How to complete this task → Look below. Copy each line that has "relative" in it.

Data provided →

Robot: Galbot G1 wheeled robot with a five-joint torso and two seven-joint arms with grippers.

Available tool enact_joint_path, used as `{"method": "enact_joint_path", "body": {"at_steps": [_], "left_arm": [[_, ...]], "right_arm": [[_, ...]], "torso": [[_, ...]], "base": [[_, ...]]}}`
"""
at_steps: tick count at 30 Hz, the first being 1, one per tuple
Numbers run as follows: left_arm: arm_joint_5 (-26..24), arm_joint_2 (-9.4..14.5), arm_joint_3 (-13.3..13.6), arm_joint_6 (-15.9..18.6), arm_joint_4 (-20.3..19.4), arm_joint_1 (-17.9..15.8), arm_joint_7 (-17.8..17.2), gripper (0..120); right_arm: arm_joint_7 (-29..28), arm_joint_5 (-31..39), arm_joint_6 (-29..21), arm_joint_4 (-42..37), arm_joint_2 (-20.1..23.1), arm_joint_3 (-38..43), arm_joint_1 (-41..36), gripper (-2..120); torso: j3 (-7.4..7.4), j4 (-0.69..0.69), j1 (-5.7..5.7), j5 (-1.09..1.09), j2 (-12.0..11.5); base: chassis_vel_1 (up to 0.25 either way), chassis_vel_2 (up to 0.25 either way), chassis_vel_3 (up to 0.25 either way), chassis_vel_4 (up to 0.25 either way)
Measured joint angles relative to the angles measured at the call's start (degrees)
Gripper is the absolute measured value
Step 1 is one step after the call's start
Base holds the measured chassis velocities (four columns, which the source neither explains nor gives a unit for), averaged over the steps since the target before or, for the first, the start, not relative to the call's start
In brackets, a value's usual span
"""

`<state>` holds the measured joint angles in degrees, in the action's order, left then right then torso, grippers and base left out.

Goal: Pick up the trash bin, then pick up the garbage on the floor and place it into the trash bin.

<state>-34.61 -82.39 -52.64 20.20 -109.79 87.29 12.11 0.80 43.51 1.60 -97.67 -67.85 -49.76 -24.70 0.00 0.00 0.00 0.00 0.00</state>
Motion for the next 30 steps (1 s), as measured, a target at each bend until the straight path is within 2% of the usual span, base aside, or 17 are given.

Finished task →
Measured joint angles relative to the angles measured at the call's start (degrees)
Base holds the measured chassis velocities (four columns, which the source neither explains nor gives a unit for), averaged over the steps since the target before or, for the first, the start, not relative to the call's start

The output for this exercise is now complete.